There’s precedent for the convening of national caucuses among manufactured housing and landlease community aficionados! Remember the first National State of the Asset Class (‘NSAC’) caucus at FountainView Landlease Community in Tampa, FL., on 2/27/2009? Were YOU among the 100+/- landlease community owners/operators present that day, crafting a Five Step Program in effect to this day? And the following year, on 2/27/2010, just as many manufactured housing and landlease community folk convened in Elkhart, IN., at the RV/MH Heritage Foundation’s Hall of Fame, Museum & Library facility, for the 2nd NSAC caucus.
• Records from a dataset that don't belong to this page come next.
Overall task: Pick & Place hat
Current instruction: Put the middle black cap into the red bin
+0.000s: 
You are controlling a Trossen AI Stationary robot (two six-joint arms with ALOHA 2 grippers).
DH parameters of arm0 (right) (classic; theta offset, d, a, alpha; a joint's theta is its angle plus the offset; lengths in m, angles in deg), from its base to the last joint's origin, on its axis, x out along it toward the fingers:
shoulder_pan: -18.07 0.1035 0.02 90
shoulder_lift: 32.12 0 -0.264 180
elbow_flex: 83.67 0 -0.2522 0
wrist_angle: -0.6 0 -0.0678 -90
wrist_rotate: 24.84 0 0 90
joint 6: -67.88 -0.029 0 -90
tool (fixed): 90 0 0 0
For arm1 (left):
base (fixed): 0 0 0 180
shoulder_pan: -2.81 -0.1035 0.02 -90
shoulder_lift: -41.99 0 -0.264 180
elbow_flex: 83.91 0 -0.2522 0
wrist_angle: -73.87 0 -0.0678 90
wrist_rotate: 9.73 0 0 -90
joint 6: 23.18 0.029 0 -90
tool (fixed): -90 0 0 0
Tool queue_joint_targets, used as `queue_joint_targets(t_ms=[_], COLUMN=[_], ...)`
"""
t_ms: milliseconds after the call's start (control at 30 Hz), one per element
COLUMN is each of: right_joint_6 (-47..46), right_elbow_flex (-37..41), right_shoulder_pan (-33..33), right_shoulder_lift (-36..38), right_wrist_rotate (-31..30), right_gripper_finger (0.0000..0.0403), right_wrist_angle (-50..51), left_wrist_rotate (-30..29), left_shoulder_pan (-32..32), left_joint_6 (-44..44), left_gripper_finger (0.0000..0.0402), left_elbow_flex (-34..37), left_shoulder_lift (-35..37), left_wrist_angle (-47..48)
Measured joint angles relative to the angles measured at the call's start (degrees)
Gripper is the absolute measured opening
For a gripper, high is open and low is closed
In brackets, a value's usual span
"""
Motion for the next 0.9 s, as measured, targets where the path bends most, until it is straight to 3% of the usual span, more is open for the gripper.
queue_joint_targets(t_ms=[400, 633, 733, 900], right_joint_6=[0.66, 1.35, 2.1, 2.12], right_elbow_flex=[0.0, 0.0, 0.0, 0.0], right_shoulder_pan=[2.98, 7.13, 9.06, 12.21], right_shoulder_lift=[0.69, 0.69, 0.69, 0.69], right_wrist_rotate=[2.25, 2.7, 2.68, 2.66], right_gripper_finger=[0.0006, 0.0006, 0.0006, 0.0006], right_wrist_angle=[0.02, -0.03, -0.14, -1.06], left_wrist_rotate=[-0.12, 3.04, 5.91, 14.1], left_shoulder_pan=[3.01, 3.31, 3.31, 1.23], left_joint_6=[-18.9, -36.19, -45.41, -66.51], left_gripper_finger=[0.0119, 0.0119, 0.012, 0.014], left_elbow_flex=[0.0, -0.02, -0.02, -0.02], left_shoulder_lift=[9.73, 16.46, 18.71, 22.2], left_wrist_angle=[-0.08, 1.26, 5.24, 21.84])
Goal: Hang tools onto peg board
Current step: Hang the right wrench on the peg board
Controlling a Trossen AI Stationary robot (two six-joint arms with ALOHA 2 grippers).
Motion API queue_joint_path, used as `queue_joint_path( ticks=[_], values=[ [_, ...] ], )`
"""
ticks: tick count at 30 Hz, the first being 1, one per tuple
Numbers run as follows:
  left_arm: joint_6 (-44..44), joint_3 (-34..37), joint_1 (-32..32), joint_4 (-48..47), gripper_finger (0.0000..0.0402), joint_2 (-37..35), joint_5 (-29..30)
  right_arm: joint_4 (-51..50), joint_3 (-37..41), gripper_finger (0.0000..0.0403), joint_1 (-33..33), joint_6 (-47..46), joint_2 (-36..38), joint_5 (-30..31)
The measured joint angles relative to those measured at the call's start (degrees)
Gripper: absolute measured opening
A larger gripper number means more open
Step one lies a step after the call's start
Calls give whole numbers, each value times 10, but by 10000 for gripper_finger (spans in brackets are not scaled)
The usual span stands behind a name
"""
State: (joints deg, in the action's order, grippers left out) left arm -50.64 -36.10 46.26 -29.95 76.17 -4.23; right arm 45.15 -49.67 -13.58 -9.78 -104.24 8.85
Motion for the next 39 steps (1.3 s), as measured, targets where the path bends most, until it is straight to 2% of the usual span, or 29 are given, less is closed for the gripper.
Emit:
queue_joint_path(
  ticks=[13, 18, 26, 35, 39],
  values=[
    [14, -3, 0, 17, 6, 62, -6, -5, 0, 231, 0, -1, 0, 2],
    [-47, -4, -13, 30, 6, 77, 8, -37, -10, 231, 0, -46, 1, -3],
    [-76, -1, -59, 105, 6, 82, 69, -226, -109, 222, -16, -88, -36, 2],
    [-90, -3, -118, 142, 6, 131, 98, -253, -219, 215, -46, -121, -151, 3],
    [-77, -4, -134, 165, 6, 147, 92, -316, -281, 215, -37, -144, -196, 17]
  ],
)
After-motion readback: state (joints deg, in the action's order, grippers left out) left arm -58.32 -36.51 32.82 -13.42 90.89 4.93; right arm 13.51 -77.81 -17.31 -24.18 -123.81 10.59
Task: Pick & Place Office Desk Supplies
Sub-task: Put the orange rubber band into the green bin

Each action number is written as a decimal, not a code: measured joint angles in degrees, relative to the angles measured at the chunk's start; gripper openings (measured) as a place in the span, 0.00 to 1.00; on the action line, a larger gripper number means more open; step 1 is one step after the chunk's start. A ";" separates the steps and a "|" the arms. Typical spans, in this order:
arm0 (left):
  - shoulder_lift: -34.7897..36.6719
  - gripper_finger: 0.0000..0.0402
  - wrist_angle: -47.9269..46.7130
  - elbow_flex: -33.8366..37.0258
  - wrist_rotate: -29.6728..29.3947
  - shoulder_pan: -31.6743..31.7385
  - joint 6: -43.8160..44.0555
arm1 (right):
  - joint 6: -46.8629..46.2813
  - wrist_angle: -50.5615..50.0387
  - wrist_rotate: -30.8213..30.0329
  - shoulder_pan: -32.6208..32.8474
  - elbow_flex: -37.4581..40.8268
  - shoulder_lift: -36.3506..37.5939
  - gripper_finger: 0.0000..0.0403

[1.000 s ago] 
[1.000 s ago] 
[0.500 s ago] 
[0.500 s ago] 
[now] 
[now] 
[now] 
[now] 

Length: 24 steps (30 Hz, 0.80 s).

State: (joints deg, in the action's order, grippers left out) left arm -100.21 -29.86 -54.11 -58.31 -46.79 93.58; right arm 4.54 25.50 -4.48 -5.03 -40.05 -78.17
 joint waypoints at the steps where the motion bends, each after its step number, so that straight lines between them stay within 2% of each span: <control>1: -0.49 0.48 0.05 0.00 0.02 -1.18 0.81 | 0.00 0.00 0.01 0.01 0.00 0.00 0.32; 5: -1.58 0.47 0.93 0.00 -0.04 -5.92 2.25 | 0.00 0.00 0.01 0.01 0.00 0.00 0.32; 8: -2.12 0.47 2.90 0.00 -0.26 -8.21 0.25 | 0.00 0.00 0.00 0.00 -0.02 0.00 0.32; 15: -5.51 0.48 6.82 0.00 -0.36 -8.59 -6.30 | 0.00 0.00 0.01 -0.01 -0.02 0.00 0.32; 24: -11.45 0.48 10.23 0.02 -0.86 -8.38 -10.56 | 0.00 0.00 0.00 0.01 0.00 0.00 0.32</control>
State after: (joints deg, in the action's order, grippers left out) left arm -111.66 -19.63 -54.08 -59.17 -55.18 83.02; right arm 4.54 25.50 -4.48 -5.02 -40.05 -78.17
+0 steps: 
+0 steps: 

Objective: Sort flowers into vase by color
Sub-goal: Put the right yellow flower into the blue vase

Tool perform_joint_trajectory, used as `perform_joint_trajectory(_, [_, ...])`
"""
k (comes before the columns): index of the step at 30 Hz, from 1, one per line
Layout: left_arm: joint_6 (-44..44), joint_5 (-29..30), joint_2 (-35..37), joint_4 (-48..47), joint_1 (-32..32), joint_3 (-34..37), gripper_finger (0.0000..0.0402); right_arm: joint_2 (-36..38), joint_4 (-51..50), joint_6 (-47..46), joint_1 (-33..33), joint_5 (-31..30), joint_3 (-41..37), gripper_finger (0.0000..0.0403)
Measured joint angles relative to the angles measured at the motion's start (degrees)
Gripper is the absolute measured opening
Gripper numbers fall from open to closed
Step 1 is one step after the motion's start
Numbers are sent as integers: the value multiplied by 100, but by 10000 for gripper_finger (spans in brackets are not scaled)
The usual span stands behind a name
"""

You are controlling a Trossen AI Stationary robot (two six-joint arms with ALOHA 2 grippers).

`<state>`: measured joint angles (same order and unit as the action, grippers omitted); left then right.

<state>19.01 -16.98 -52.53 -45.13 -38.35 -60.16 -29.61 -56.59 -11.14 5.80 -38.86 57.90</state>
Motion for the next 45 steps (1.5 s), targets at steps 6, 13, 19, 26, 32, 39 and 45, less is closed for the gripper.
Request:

Were YOU present that day, when the Community Series Home concept was birthed, and dozens of Business Development Managers named to sell this new housing product to landlease community owners/operators?
Know what? There were preliminary plans for a 3rd NSAC caucus during February of this (2011) year, but these were put on hold when it was (wrongly) sensed our national elected and salaried leaders, at the time, would be carrying on that two year old initiative. Well, neither event happened!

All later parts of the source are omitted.